START Data for review
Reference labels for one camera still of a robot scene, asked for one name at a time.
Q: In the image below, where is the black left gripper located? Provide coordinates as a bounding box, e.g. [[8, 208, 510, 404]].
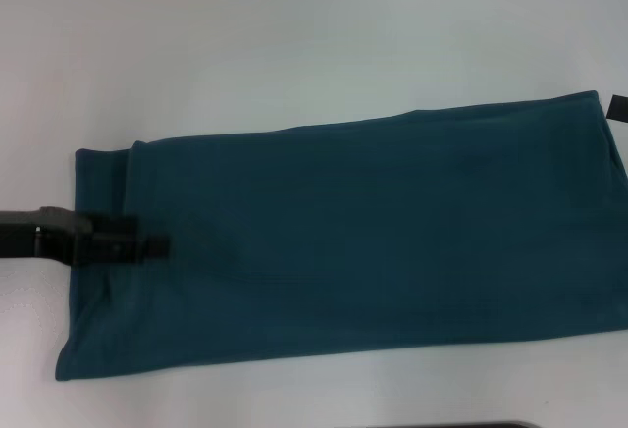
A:
[[0, 205, 172, 269]]

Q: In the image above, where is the teal blue printed t-shirt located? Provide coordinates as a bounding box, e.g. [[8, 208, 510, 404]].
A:
[[54, 89, 628, 385]]

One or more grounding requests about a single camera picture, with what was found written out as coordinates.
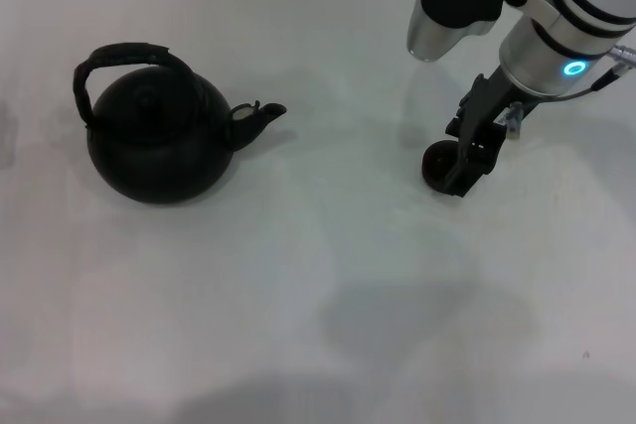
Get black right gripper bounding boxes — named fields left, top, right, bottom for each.
left=436, top=66, right=541, bottom=197

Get small dark teacup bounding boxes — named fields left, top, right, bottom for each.
left=421, top=141, right=457, bottom=192

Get black round teapot with handle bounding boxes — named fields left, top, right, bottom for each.
left=73, top=40, right=289, bottom=206

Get small clear cable plug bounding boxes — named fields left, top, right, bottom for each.
left=496, top=101, right=524, bottom=140

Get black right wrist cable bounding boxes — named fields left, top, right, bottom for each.
left=539, top=44, right=636, bottom=105

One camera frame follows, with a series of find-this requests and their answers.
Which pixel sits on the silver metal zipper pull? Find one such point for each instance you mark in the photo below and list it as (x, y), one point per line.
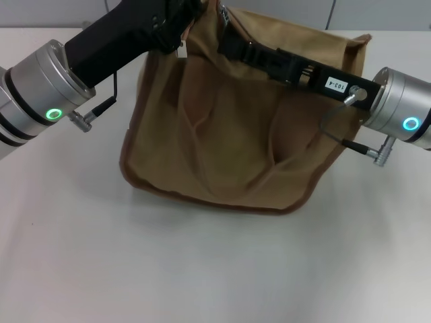
(224, 15)

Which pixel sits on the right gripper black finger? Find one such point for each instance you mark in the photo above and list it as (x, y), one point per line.
(249, 54)

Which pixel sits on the khaki canvas food bag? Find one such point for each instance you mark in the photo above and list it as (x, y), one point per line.
(229, 141)

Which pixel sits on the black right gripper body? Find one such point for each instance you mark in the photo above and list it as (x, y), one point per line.
(323, 80)

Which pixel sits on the white and silver right robot arm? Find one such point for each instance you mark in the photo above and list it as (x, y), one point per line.
(400, 104)

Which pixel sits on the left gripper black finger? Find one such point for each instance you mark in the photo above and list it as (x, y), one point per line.
(178, 33)
(192, 5)

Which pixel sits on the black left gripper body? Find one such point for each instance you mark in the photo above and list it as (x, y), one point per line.
(128, 33)

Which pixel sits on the small white bag tag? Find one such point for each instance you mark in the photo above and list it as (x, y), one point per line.
(182, 50)

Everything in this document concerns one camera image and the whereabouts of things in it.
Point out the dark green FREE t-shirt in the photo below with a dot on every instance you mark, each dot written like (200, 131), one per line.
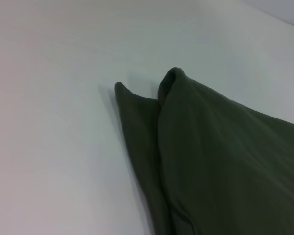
END Data for review
:: Description of the task ::
In the listing, find every line with the word "coordinates" and return it.

:: Result for this exercise ::
Q: In the image below, where is the black left gripper located? Provide coordinates as a bounding box, e.g. [[8, 208, 510, 404]].
Q: In the image above, where is the teal blue printed t-shirt located? Provide coordinates as a bounding box, e.g. [[8, 208, 510, 404]].
One or more grounding requests about a single camera picture, with what was found written out as coordinates.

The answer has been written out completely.